Scan the data below for lines containing the string "this" and give only how many there are.

▸ SOURCE MATERIAL:
[Start of Attachment]
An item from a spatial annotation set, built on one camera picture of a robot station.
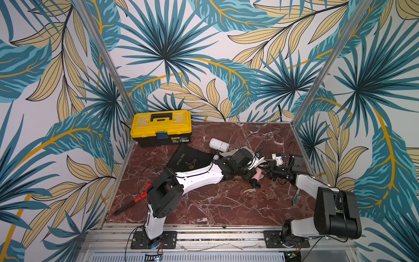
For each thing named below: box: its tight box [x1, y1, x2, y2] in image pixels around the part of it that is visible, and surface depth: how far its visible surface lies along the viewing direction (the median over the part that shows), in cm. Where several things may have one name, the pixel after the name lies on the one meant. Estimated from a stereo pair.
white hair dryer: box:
[End of Attachment]
[Start of Attachment]
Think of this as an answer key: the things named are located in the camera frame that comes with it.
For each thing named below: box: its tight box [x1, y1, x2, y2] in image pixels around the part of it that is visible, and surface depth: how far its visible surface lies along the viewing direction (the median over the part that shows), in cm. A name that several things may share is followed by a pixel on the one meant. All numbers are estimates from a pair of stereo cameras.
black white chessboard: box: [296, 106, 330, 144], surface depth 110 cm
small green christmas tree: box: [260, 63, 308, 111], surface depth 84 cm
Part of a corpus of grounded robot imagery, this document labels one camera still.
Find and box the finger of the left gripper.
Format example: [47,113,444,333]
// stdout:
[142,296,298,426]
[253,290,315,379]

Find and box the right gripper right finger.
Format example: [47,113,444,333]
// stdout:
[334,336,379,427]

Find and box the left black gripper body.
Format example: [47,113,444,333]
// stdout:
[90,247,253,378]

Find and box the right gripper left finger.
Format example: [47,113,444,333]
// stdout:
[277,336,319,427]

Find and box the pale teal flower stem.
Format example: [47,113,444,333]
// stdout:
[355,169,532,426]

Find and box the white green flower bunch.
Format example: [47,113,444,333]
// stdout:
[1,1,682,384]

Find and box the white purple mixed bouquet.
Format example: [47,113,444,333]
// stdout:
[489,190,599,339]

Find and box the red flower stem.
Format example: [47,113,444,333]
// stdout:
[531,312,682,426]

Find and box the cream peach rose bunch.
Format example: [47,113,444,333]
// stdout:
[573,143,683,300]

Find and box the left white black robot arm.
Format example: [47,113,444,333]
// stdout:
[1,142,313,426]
[End of Attachment]
▸ SOLVED EXERCISE: 2